Mr. Bungle, the collective delirium based in San Francisco founded in 1985 by Trey Spruance (guitars, also leader of Secret Chiefs 3 and collaborator of John Zorn) , Mike Patton (vocals, also in Faith No More , Mondo Cane, Fantomas, Dead Cross, etc.) and Trevor Dunn (bass and member of Tomahawk , Melvins , Moonchild, etc.) released on July13 of the last year of the twentieth century album California and thus closed a brutally nurtured and multifaceted discography of only three albums ( Mr. Bungle of 1991 and Disco Volante of 1995, complete the series).

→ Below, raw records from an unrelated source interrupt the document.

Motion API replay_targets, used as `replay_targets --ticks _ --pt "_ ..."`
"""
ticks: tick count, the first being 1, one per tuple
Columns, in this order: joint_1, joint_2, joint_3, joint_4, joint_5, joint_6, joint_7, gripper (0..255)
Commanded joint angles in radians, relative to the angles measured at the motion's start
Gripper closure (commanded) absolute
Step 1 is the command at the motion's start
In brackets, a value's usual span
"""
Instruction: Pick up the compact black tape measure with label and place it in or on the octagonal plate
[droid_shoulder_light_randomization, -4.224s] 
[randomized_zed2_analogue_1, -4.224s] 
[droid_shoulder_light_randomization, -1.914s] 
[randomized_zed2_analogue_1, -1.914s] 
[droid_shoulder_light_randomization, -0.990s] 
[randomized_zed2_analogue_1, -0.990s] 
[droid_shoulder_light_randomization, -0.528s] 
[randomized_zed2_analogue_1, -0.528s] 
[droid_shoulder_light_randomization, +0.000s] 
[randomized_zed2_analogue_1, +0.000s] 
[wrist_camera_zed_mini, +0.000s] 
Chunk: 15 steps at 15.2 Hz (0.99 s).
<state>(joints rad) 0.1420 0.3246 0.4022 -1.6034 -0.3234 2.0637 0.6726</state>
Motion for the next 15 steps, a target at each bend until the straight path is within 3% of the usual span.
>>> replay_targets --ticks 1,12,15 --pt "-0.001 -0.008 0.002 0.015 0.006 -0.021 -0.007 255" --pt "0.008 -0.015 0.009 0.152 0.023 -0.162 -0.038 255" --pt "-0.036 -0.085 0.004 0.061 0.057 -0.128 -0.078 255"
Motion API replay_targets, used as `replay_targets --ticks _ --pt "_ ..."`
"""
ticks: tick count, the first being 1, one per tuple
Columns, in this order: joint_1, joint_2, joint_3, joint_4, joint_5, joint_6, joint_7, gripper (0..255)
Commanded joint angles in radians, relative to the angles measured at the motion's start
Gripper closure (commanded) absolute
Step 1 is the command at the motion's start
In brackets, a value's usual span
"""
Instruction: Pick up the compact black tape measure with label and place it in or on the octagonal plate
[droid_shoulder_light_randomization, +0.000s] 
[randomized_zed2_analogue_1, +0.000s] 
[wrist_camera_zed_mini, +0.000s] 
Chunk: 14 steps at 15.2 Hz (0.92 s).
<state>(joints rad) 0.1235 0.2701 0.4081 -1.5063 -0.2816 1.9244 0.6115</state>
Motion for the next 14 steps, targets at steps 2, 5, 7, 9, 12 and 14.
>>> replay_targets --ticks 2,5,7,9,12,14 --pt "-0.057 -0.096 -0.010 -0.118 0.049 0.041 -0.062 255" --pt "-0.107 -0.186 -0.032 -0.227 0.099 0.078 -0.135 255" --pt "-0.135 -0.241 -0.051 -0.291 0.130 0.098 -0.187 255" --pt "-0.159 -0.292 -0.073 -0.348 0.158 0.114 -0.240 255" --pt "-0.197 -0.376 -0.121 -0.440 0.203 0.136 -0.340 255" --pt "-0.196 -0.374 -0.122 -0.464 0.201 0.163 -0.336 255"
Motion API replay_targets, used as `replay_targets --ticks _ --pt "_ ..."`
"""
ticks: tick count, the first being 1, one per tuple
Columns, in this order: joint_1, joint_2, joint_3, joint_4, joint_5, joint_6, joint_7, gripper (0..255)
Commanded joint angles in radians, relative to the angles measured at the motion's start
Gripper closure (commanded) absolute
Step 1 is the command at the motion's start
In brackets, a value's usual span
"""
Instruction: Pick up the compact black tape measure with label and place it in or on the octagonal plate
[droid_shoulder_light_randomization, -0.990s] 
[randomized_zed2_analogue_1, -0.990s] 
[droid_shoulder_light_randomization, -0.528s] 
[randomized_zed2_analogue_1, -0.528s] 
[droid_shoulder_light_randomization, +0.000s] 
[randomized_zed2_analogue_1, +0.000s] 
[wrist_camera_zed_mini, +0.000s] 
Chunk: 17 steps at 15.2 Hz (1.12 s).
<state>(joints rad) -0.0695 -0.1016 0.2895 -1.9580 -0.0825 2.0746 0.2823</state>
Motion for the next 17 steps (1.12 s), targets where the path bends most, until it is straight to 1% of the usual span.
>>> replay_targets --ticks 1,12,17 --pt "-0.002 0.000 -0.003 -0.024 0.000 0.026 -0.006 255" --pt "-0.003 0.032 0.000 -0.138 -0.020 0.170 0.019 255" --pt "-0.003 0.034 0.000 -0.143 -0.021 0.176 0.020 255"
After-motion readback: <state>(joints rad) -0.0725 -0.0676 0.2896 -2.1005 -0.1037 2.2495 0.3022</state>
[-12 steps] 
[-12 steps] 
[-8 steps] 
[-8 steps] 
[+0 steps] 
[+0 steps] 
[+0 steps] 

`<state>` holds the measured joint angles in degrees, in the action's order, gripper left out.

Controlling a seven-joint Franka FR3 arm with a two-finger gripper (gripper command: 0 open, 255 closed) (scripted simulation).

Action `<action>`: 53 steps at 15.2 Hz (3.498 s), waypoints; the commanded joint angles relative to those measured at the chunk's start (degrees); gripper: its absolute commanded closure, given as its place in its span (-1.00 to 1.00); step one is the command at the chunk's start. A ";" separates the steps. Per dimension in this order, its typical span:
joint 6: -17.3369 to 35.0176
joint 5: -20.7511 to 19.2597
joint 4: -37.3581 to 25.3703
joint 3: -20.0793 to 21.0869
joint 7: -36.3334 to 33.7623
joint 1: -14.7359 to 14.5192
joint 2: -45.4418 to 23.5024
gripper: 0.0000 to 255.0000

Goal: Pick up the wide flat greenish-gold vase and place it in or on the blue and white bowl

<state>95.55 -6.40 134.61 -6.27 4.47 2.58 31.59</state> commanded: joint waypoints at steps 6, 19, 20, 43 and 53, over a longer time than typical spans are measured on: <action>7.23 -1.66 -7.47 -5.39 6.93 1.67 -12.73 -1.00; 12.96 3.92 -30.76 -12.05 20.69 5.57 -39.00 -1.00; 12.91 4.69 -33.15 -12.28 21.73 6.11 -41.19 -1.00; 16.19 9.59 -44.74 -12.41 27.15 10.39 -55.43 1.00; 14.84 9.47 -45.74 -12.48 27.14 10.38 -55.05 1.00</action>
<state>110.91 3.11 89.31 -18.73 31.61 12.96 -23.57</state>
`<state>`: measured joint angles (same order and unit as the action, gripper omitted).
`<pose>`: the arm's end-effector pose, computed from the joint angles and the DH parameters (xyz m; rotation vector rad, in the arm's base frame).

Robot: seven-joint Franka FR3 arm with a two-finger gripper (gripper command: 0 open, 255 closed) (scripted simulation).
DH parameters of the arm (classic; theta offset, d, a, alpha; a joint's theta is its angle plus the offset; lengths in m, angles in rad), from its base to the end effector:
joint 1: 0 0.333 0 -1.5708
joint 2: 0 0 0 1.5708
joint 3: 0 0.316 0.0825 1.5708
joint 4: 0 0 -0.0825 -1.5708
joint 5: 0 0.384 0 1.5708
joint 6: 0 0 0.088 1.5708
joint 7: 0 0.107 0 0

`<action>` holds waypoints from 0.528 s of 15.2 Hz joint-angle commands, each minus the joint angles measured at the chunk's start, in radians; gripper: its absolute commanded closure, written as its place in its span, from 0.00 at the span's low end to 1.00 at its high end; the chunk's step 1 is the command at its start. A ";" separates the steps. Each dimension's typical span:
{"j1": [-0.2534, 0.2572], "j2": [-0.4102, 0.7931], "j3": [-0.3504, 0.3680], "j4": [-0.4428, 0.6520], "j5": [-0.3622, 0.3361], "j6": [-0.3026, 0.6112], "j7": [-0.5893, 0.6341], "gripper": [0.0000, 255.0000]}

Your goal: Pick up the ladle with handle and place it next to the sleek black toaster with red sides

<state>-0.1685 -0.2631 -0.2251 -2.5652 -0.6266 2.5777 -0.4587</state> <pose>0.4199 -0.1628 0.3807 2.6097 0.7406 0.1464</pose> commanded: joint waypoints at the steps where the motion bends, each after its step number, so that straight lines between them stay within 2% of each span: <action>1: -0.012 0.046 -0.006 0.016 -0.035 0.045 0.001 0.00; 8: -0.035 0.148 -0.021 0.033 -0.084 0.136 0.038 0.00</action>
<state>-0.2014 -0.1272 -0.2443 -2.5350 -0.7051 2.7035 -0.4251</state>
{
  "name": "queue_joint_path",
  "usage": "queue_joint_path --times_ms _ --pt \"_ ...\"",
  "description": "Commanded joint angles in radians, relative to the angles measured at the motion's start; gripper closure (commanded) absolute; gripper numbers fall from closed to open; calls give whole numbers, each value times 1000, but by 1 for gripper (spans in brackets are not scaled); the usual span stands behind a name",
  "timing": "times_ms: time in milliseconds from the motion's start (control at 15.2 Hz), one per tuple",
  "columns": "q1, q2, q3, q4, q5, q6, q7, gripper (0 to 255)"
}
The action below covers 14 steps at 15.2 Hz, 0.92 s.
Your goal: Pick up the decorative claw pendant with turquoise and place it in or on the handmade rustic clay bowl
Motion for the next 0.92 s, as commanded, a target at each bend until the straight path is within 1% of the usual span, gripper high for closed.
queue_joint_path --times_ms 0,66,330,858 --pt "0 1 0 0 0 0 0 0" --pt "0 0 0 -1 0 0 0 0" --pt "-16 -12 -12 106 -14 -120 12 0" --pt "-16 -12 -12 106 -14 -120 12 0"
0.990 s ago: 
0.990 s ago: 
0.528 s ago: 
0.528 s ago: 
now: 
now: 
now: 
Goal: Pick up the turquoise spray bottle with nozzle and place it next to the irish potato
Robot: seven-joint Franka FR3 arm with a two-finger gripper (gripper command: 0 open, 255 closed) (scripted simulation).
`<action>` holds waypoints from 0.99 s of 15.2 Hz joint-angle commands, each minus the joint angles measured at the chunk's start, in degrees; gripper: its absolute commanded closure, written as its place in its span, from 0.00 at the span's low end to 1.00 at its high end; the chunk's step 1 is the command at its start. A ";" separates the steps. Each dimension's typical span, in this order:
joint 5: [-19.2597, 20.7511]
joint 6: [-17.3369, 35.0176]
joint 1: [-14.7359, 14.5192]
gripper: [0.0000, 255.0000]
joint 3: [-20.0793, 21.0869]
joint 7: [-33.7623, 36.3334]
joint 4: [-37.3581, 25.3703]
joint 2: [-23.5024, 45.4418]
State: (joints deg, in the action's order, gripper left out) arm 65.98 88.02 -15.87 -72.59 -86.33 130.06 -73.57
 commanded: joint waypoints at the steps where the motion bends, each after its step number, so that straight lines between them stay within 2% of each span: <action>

California , therefore, turns twenty and it is never too late to claim a work that meant nothing to many and almost everything for a few. At the end of a decade where different genres of the rock universe merged in an orgy with several happy endings (and many others controversial), Mr. Bungle delivered a manifesto of untainted originality, in which the huge talent of its members hit all their arrows on the target. A collection of songs that drew spaces of twisted beauty, wild delirium and threatening darkness, doing it with breaks at the edge of the precipice, but educating the listener, who with a little effort ended up feeling safe in that extreme environment.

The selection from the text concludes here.